Description of the task: Only lines holding "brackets" are needed; copy each of them from the data below.

Data section:
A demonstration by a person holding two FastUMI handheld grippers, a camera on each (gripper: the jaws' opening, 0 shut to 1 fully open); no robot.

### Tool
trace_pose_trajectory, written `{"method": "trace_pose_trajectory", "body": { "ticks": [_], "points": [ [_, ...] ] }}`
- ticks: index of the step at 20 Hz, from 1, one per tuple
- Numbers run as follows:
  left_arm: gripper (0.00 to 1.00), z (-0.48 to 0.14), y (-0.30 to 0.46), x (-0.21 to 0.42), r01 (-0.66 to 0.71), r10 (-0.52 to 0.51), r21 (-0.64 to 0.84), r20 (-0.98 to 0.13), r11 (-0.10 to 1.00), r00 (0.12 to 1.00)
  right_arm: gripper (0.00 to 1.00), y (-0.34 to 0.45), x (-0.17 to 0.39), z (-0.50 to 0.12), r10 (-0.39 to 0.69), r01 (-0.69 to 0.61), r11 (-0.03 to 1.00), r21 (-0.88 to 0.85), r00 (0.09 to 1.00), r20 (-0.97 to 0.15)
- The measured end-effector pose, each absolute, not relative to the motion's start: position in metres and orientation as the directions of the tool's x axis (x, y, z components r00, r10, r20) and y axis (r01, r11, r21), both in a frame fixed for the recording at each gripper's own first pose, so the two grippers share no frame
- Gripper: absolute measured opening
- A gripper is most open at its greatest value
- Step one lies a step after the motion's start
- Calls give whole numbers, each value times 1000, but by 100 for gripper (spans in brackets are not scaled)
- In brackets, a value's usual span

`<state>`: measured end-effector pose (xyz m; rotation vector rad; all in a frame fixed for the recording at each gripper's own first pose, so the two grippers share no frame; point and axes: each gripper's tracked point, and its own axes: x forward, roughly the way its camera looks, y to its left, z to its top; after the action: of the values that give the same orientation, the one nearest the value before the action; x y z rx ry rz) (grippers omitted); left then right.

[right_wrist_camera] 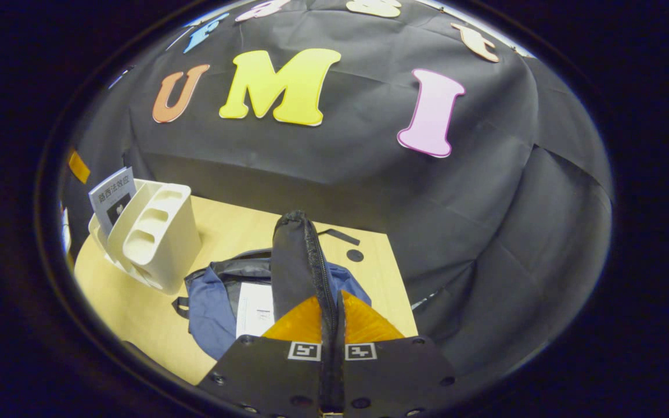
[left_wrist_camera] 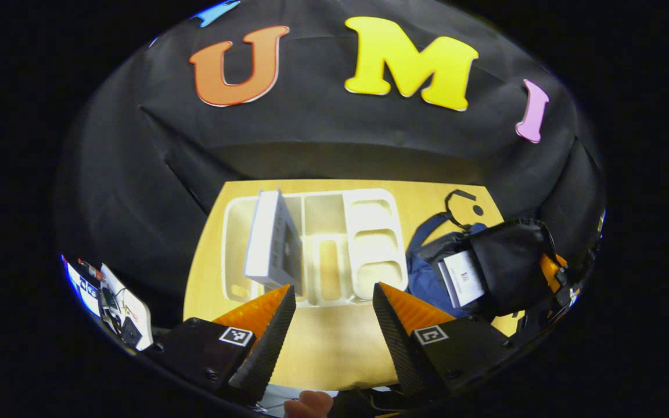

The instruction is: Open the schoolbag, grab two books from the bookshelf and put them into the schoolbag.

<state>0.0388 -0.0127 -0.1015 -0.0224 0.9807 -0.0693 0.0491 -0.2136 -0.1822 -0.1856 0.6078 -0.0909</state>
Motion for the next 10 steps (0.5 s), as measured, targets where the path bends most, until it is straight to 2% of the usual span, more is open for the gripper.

Response area:
- Calls give whole numbers, each value times 1000, but by 100 for gripper (spans in brackets are not scaled)
- In brackets, a value's usual span

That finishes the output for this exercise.